Aim of the task: Please copy each line of the data that includes the string "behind".

[Entries taken from a collection]
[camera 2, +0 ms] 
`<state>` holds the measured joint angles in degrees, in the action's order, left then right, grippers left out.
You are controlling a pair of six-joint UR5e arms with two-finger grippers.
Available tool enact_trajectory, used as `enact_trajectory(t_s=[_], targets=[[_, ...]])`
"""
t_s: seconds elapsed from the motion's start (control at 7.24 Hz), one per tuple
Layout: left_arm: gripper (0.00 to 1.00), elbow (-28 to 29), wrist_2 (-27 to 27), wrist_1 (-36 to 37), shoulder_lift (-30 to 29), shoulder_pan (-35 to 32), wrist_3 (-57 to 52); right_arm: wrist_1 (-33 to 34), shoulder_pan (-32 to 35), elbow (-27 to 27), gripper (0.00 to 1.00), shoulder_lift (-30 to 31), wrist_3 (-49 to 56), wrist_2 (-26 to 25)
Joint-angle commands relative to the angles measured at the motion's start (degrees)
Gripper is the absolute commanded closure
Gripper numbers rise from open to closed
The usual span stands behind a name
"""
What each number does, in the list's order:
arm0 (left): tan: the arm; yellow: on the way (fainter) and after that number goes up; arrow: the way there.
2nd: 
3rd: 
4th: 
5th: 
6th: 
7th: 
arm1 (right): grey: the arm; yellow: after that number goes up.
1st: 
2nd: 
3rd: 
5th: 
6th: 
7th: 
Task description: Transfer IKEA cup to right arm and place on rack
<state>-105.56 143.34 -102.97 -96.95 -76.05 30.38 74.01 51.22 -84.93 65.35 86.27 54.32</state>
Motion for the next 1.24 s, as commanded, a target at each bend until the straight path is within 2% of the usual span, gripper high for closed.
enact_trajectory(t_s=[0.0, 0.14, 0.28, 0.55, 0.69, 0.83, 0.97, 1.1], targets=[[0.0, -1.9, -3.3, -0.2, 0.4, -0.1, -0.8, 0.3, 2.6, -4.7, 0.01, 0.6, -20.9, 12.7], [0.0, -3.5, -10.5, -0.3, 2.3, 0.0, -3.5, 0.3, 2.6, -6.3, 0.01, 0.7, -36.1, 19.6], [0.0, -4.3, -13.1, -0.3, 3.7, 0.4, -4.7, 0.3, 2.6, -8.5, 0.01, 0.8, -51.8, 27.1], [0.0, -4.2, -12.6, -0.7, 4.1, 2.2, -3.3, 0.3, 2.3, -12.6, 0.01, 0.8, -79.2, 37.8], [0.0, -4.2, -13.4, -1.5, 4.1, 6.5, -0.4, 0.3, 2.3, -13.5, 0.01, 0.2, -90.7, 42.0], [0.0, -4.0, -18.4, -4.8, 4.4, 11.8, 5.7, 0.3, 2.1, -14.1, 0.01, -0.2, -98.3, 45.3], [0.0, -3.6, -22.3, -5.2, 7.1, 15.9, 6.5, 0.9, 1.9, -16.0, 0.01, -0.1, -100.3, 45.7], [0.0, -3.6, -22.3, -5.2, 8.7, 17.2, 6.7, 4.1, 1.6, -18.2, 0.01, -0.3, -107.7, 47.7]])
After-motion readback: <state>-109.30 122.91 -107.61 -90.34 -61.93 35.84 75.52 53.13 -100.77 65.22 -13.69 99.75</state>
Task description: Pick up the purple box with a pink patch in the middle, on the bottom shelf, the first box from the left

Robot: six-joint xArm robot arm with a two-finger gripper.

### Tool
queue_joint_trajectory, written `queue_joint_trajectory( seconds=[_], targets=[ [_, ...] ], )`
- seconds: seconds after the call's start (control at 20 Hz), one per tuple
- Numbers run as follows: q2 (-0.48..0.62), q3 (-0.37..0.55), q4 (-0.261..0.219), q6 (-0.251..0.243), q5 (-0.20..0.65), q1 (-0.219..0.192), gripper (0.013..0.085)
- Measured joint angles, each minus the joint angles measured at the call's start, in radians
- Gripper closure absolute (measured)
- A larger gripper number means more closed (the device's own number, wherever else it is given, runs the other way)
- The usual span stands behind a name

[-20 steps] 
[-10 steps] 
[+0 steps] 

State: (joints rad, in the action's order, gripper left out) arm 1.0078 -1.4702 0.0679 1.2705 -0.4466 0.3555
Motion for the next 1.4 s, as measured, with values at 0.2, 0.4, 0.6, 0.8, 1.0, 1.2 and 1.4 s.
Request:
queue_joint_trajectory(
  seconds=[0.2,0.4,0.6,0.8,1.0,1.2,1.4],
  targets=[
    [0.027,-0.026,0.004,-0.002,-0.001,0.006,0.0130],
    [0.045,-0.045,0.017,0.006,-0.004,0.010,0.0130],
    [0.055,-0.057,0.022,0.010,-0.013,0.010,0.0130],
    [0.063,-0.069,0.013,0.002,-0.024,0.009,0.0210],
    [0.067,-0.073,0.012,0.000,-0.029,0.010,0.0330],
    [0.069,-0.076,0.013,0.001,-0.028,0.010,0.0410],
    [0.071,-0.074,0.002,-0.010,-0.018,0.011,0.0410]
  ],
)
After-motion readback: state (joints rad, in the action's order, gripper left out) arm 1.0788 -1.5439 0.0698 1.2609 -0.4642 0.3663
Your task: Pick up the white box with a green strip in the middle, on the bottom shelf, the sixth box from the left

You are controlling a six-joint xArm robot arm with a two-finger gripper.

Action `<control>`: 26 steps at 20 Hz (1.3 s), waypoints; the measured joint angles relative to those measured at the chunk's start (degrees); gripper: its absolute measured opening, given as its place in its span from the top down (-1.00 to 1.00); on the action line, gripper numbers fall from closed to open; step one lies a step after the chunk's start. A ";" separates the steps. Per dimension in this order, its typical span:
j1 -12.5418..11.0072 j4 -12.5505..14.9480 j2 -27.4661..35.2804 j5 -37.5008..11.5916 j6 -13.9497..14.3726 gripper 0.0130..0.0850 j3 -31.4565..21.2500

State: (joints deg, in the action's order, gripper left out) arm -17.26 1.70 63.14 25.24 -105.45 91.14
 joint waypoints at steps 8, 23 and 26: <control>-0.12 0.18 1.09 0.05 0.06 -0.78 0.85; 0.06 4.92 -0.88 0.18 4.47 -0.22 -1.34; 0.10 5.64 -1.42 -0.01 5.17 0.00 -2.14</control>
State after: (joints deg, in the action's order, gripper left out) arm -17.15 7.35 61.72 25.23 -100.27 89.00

Task response:
The usual span stands behind a name
- The usual span stands behind a name

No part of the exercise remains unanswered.